Matt just shook his head, trying to imagine—like Temple—who, when and where, would tell Mira the family that had banished mother and infant son thirty-five years ago was strong-arming their belated introduction into their bosom.

After a few sips all around, Jon broached what seemed an even more uneasy subject for him. “Since the … revelation, I’ve studied the family financial structure.”

“I’m financially fine,” Matt said. “I’d be financially fine if the best job I could find was at a fast-food place.”

“I understand that. I admire where you are. I admire your independence. I’m not thinking according to need. I’m thinking according to … justice. Moral responsibility. My parents’ family had an inflated notion of their position. They opposed my enlisting in the armed forces. They wiped my wishes and obligations and responsibilities away like bread crumbs off a table.”

He gestured at the recently brushed white linen cloth.

“They sinned against me, and your mother, and you. You of all people should understand those terms.”

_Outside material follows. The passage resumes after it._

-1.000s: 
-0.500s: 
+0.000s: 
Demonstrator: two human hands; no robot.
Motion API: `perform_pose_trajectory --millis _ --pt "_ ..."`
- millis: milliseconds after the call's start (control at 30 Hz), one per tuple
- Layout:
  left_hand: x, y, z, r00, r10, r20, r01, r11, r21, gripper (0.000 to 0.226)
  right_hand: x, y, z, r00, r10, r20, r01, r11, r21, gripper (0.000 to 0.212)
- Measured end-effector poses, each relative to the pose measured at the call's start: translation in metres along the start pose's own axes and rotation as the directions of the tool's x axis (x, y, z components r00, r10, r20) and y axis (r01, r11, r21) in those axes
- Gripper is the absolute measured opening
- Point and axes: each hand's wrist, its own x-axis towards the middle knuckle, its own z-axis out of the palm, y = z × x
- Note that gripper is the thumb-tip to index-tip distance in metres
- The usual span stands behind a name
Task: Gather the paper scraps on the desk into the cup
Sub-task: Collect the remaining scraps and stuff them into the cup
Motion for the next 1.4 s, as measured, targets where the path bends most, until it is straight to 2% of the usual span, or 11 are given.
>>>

“I do,” Matt said. “I just don’t want to apply them to anyone else.”

“‘Vengeance is mine, sayeth the Lord,’” Temple put in helpfully.

Jon sat back and took a hit of scotch. “That’s what my family always feared.”

“Someone alien having a claim on their money, right?” Temple said. “Especially someone their heirs might have liked or loved. ‘Money is the root of all evil,’ et cetera. Oh, heck, Mr. Jon Winslow. I’ve always been a working girl. All I need is a decent place to live where there’s a really good selection of vintage and resale rags, an honest man to love and love me, and a job that challenges my brain. The rest is luck or compromise, and I don’t believe in either.”